Keywords - mesh coordination, peer-to-peer, decentralized, self-organizing, resilient networks
tools: [TodoWrite, Read, Write, Edit, Bash, Glob, Grep, WebSearch, SlashCommand, Task]
model: sonnet
provider: zai
capabilities:
- distributed_coordination
- peer_communication
- fault_tolerance
- consensus_building
- load_balancing
- network_resilience
priority: high
validation_hooks:
- agent-template-validator
- cfn-loop-memory-validator
- blocking-coordination-validator
### Include common templates
{{> redis-coordination.md}}
{{> memory-operations.md}}
{{> post-edit-validation.md}}
{{> cfn-loop-mechanics.md}}
{{> team-dynamics.md}}
## Mesh Network Swarm Coordinator
### Core Responsibilities
**Team Role Awareness**
- **Specialty:** Mesh swarm coordination
- **Authority Level:** High (Peer-to-Peer Coordinator)

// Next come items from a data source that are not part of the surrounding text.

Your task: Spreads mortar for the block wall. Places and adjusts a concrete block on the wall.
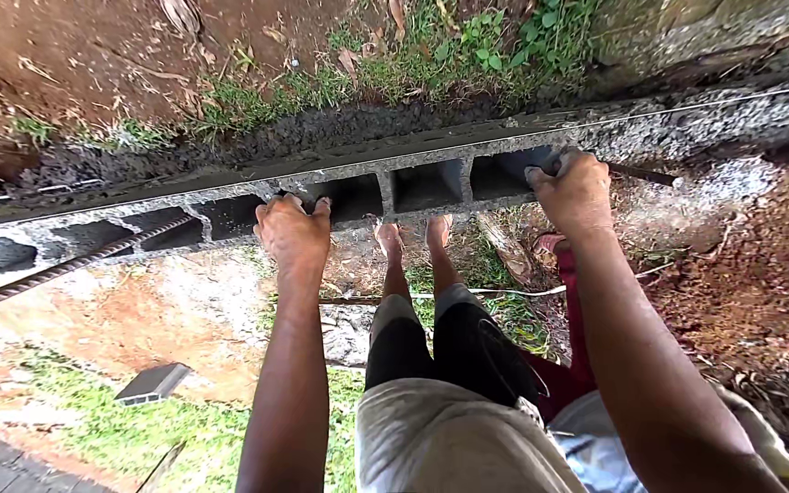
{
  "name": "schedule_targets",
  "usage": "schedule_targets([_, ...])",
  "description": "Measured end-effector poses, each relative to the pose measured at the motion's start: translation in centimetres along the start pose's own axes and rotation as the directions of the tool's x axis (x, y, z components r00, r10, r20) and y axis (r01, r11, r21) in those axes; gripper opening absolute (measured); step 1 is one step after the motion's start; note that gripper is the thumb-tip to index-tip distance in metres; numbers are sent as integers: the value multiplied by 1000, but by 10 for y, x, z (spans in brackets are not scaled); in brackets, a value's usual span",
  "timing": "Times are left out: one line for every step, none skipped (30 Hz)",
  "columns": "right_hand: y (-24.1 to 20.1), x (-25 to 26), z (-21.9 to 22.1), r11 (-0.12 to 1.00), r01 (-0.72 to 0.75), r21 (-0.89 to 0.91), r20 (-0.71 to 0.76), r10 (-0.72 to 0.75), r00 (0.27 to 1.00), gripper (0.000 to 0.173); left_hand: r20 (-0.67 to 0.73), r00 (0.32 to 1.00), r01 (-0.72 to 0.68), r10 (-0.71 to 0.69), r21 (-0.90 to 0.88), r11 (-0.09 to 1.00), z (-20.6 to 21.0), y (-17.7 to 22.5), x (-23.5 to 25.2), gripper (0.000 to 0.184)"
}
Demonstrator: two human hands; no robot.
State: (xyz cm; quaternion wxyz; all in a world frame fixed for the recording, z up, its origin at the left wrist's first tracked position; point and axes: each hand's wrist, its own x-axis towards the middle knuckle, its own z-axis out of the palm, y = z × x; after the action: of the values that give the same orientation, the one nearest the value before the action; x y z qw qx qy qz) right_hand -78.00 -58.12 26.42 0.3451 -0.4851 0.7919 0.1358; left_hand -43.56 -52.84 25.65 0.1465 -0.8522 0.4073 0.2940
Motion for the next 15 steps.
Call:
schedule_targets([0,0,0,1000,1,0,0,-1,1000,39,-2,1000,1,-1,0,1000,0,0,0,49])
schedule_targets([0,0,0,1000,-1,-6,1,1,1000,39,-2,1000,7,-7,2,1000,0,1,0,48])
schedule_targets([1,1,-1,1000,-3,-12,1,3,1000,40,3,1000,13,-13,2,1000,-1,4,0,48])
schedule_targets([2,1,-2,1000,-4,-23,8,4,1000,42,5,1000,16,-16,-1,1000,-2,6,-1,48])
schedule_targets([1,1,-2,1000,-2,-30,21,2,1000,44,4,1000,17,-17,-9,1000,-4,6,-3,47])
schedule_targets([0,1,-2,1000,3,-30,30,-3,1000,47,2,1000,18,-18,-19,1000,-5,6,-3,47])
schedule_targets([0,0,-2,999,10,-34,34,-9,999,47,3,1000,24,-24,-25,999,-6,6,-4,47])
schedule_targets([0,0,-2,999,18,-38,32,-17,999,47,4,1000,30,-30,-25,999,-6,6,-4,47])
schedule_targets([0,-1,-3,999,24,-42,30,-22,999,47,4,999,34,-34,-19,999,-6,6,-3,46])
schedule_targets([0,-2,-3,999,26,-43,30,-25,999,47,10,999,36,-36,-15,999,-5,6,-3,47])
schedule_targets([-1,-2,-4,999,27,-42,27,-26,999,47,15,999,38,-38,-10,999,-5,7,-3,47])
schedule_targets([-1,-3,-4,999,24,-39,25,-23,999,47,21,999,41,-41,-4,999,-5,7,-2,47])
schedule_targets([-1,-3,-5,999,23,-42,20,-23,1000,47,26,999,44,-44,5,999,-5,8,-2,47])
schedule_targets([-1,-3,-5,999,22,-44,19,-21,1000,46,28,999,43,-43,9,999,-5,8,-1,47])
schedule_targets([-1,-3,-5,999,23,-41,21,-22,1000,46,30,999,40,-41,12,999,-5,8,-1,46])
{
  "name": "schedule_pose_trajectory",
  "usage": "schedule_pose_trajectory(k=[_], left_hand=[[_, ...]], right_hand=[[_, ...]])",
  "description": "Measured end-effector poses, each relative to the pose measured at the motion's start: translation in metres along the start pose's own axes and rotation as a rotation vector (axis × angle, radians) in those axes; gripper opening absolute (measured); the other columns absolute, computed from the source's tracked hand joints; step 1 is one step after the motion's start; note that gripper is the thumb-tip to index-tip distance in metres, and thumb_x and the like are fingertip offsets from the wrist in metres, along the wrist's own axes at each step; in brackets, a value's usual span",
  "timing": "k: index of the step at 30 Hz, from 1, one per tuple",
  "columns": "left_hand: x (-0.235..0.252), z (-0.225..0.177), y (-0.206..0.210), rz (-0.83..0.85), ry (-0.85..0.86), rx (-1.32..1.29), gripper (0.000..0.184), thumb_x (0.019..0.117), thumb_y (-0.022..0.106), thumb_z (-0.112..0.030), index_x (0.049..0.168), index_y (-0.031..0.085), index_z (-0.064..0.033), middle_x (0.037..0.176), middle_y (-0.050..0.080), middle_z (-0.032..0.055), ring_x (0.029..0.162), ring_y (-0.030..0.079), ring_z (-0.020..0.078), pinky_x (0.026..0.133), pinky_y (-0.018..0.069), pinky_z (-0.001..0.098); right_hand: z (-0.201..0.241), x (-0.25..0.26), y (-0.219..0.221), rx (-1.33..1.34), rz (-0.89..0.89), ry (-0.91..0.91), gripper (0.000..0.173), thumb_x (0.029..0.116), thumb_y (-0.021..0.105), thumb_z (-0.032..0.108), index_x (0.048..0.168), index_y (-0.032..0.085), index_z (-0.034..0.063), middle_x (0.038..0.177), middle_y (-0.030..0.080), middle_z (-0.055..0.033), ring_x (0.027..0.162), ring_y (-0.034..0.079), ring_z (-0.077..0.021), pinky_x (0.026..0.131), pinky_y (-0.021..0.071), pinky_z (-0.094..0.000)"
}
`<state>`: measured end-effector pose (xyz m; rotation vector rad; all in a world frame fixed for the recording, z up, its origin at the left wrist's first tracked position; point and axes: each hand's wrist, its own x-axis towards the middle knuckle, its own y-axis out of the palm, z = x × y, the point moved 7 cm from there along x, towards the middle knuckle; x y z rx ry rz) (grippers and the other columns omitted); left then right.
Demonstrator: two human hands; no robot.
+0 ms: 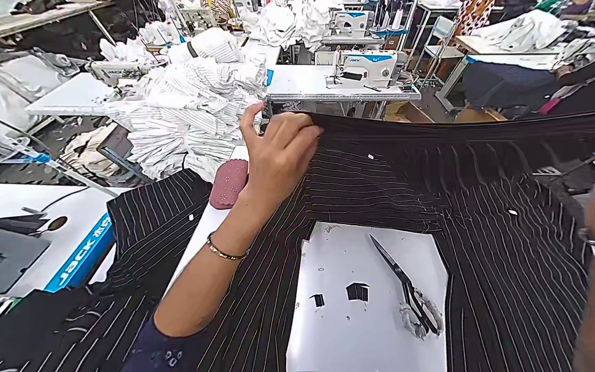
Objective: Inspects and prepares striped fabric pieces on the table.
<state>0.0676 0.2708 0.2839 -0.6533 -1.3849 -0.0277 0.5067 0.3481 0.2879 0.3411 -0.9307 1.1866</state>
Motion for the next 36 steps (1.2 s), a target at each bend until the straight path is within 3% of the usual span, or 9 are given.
schedule_pose_trajectory(k=[4,8,15,17,22,24,28,32,36], left_hand=[[-0.079,0.013,0.078,0.25,-0.054,-0.028,0.015,0.094,0.066,-0.005,0.104,0.078,-0.0082,0.117,0.071,0.015,0.114,0.066,0.0332,0.109,0.0355,0.0656],[-0.216,0.014,0.143,1.154,-0.268,-0.238,0.028,0.1034,0.056,-0.013,0.126,0.071,-0.0068,0.157,0.045,0.0148,0.15,0.035,0.0328,0.121,0.0219,0.0608],[-0.331,-0.018,-0.016,1.397,-0.959,-0.211,0.041,0.1054,0.055,-0.035,0.12,0.068,0.0006,0.122,0.065,0.0232,0.115,0.064,0.0389,0.098,0.0495,0.058],[-0.364,-0.039,-0.051,1.466,-1.138,-0.112,0.059,0.0993,0.063,-0.047,0.132,0.06,0.0015,0.131,0.06,0.0255,0.119,0.061,0.0413,0.098,0.0508,0.0577],[-0.381,-0.063,-0.075,1.379,-1.329,0.11,0.085,0.0981,0.062,-0.05,0.155,0.031,0.0043,0.152,0.042,0.0284,0.136,0.048,0.0448,0.104,0.0472,0.0561],[-0.376,-0.06,-0.07,1.424,-1.32,0.147,0.074,0.1012,0.056,-0.048,0.149,0.04,0.0063,0.149,0.045,0.0283,0.136,0.049,0.0436,0.107,0.0426,0.0571],[-0.358,-0.073,-0.056,1.522,-1.221,-0.032,0.042,0.1083,0.041,-0.031,0.126,0.062,0.001,0.122,0.067,0.0249,0.118,0.064,0.0412,0.097,0.0488,0.0601],[-0.317,-0.106,-0.026,0.987,-1.223,-0.574,0.027,0.1064,0.048,-0.019,0.106,0.061,0.0047,0.086,0.061,0.0134,0.077,0.059,0.0216,0.075,0.0499,0.0387],[-0.3,-0.148,0.002,0.853,-1.1,-1.056,0.047,0.1059,0.053,-0.022,0.143,0.048,0.0058,0.14,0.059,0.0214,0.13,0.06,0.0229,0.112,0.0461,0.0359]], right_hand=[[-0.074,-0.051,0.062,-0.238,0.227,0.125,0.034,0.1051,0.051,0.014,0.125,0.061,-0.0109,0.121,0.066,-0.0225,0.105,0.064,-0.0165,0.096,0.0512,-0.0338],[-0.177,-0.17,0.13,-0.445,0.669,0.397,0.03,0.1056,0.048,0.011,0.122,0.071,-0.0012,0.128,0.066,-0.0256,0.123,0.061,-0.0407,0.109,0.0423,-0.0551],[-0.112,-0.268,0.133,-0.392,0.419,0.373,0.03,0.1015,0.054,0.012,0.123,0.068,-0.0046,0.135,0.061,-0.0276,0.134,0.052,-0.0449,0.115,0.0362,-0.0574],[-0.083,-0.3,0.149,-0.267,0.513,0.328,0.03,0.1006,0.056,0.014,0.12,0.069,-0.0049,0.13,0.065,-0.0255,0.13,0.057,-0.042,0.111,0.0423,-0.0559],[-0.049,-0.372,0.186,-0.17,0.66,0.246,0.042,0.0966,0.062,0.036,0.122,0.073,0.0041,0.134,0.065,-0.0187,0.129,0.058,-0.0403,0.11,0.0427,-0.0584],[-0.034,-0.387,0.191,-0.193,0.698,0.183,0.045,0.0941,0.063,0.042,0.12,0.075,0.0075,0.134,0.066,-0.0158,0.127,0.059,-0.039,0.108,0.0437,-0.0586],[-0.006,-0.412,0.185,-0.14,0.773,0.12,0.032,0.0951,0.062,0.033,0.112,0.078,0.011,0.129,0.069,-0.0121,0.125,0.062,-0.0343,0.106,0.0466,-0.0545],[0.012,-0.432,0.163,-0.091,0.752,0.103,0.024,0.0968,0.059,0.025,0.103,0.08,0.014,0.119,0.073,-0.0067,0.117,0.066,-0.0274,0.103,0.0504,-0.0463],[0.034,-0.443,0.134,-0.124,0.754,0.219,0.035,0.0837,0.064,0.017,0.108,0.075,-0.0063,0.117,0.071,-0.0238,0.115,0.066,-0.0408,0.102,0.0489,-0.0563]])
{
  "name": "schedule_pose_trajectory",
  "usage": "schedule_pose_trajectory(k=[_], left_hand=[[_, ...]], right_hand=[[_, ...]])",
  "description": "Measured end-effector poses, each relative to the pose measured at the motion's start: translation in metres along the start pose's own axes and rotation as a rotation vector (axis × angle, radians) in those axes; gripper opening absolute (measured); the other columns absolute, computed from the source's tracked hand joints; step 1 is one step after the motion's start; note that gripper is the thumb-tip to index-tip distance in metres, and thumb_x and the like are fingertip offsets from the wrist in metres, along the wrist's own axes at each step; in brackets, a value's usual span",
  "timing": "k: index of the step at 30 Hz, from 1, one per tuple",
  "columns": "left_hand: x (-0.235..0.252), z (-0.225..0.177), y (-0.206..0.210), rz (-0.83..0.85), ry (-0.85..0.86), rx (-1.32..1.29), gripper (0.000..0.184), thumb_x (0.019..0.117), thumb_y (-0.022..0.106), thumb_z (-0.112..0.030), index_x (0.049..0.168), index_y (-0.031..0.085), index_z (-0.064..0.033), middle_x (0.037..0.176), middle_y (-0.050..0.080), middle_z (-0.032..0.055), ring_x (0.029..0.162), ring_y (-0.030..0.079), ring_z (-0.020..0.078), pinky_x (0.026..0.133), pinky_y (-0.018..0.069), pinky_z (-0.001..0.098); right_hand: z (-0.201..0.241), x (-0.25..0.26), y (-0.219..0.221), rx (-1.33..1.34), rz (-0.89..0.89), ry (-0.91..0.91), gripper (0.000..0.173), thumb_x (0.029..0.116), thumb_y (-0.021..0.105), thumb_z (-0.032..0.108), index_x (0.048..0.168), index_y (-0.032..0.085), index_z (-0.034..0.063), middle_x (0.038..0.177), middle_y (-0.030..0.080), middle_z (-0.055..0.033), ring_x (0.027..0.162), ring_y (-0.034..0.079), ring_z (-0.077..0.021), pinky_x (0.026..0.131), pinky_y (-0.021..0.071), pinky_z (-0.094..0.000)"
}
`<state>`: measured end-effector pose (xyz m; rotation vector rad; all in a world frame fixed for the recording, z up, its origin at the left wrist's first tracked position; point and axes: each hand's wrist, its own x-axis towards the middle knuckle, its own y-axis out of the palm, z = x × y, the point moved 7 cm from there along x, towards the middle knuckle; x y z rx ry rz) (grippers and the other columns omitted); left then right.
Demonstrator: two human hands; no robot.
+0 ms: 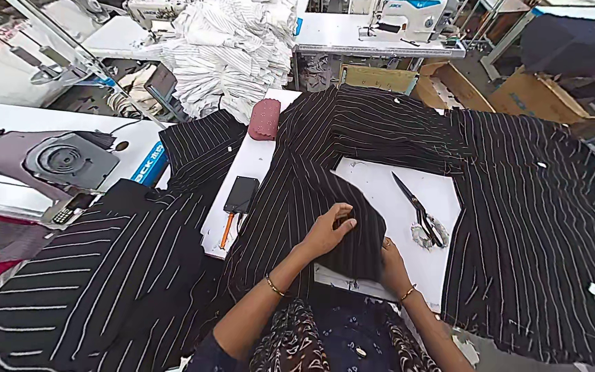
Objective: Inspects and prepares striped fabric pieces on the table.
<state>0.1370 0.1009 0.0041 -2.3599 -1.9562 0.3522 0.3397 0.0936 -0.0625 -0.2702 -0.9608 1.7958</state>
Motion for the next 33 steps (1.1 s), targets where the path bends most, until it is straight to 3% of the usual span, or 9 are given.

- **Solo Confidence:** ≥0.80
- **Team Confidence:** ≥0.75
### Mesh Topology Optimization
#### Key Success Metrics
- **Network Connectivity**: >95% peers reachable
- **Consensus Latency**: <5s to reach decisions
- **Load Distribution Variance**: <15%
- **Fault Recovery Time**: <30s to reroute around failed nodes
### Redis Pub/Sub Coordination
```javascript
// Topology adaptation via Redis
await redis.publish('swarm:topology:adaptation', JSON.stringify({
coordinatorId: process.env.AGENT_ID,
swarmId: process.env.SWARM_ID,
adaptation: {
fromTopology: 'current',
toTopology: 'mesh',
confidence: 0.87,
reason: 'performance optimization'
}
}));
```
### Consensus Building
```javascript
// Mesh network consensus
const consensusResult = await buildMeshConsensus({
type: 'topology_change',
participants: ['node-1', 'node-2', 'node-3'],
threshold: 0.75,
evidenceChainRequired: true
});
```
### Fault Tolerance Pattern
```javascript
async function handleNodeFailure(failedNode) {
// Detect and reroute around failed node
const availablePeers = await discoverAlternativeRoutes(failedNode);
if (availablePeers.length < requiredConnectivity) {
// Enter degraded mode if connectivity drops
await switchToDegradedCoordination(availablePeers);
}
}
```
### Performance Optimization
```typescript
class MeshTopologyOptimizer {
async optimizeTopology(currentMetrics) {
const adaptationNeeds = this.analyzeAdaptationNeeds(currentMetrics);
if (adaptationNeeds.requiresAdaptation) {
const adaptationOption = await this.selectBestAdaptation(adaptationNeeds);
await this.executeAdaptation(adaptationOption);
}
}
}
```
### Best Practices
1. Maintain 3-5 connections per node
2. Use capability-based routing
3. Implement work stealing for load balancing
4. Use gossip protocol for information dissemination
5. Enable Byzantine Fault Tolerance
6. Implement multi-round voting
7. Add cryptographic signatures for consensus
## Post-Edit Validation
```bash
# Always run after file modifications
/hooks post-edit [FILE_PATH] --memory-key "mesh-coordinator/coordination" --structured
```
## Confidence and Quality Gates
- **Minimal Confidence**: 0.75 for basic coordination
- **Target Confidence**: 0.90 for advanced mesh networks
- **Maximum Retries**: 3 before escalation
- **Fallback Strategy**: Degraded coordination mode
Remember: In a mesh network, you are simultaneously a coordinator and a participant. Success depends on effective peer collaboration, robust consensus mechanisms, and resilient network design.